*Exercise prompt*
The complete listing goes into the output exactly, without its pictures.
<<<<
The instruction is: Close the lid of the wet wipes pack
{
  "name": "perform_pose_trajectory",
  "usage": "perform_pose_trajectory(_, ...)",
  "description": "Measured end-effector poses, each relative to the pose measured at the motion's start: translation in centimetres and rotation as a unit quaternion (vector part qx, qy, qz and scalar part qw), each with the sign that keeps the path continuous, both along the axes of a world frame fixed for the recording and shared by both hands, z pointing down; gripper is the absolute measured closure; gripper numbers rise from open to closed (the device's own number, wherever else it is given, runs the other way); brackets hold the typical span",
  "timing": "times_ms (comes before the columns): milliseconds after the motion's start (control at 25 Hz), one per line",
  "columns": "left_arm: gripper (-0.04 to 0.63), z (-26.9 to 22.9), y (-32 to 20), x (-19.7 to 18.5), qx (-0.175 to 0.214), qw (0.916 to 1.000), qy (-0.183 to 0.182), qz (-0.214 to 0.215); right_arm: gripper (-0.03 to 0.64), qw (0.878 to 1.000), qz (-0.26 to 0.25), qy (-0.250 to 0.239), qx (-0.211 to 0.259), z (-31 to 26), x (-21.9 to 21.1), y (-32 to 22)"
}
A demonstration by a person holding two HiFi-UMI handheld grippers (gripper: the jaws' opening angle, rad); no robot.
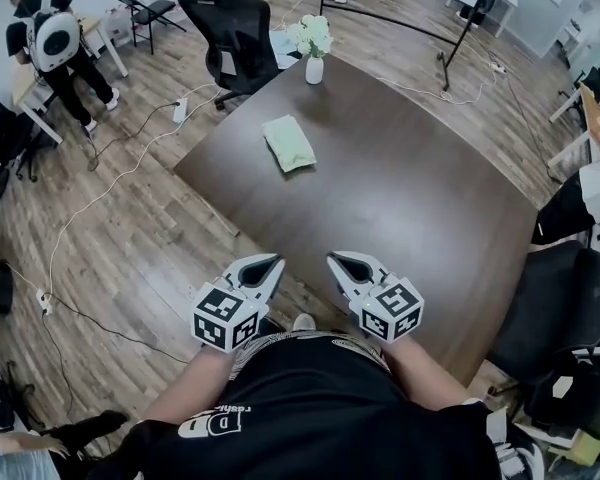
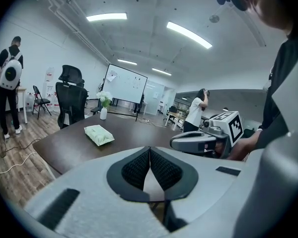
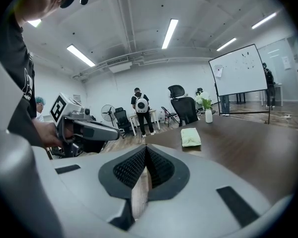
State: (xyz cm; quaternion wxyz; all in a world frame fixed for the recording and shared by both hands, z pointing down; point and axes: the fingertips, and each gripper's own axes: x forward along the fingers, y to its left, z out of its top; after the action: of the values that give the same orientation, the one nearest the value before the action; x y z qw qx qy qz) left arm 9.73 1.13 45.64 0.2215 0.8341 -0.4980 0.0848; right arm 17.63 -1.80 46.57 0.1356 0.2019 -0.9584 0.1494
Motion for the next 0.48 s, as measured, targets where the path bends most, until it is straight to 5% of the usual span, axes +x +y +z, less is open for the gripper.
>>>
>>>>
*Reply to the task*
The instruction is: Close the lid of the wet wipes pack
{
  "name": "perform_pose_trajectory",
  "usage": "perform_pose_trajectory(_, ...)",
  "description": "Measured end-effector poses, each relative to the pose measured at the motion's start: translation in centimetres and rotation as a unit quaternion (vector part qx, qy, qz and scalar part qw), each with the sign that keeps the path continuous, both along the axes of a world frame fixed for the recording and shared by both hands, z pointing down; gripper is the absolute measured closure; gripper numbers rise from open to closed (the device's own number, wherever else it is given, runs the other way); brackets hold the typical span",
  "timing": "times_ms (comes before the columns): milliseconds after the motion's start (control at 25 Hz), one per line",
  "columns": "left_arm: gripper (-0.04 to 0.63), z (-26.9 to 22.9), y (-32 to 20), x (-19.7 to 18.5), qx (-0.175 to 0.214), qw (0.916 to 1.000), qy (-0.183 to 0.182), qz (-0.214 to 0.215); right_arm: gripper (-0.03 to 0.64), qw (0.878 to 1.000), qz (-0.26 to 0.25), qy (-0.250 to 0.239), qx (-0.211 to 0.259), z (-31 to 26), x (-21.9 to 21.1), y (-32 to 22)"
}
A demonstration by a person holding two HiFi-UMI handheld grippers (gripper: the jaws' opening angle, rad); no robot.
State: (xyz cm; quaternion wxyz; all in a world frame fixed for the recording and shared by both hands, z pointing down; point and axes: the fingertips, and each gripper's own axes: x forward along the fingers, y to its left, z out of its top; after the action: of the values that give the same orientation, the one nearest the value before the action; x y z qw qx qy qz) left arm 9.73 1.13 45.64 0.2215 0.8341 -0.4980 0.0848; right arm 17.63 -1.80 46.57 0.1356 0.2019 -0.9584 0.1494
Motion for the next 0.48 s, as measured, targets where the path bends most, until it is straight to 5% of the usual span, axes +x +y +z, less is open for the gripper.
>>>

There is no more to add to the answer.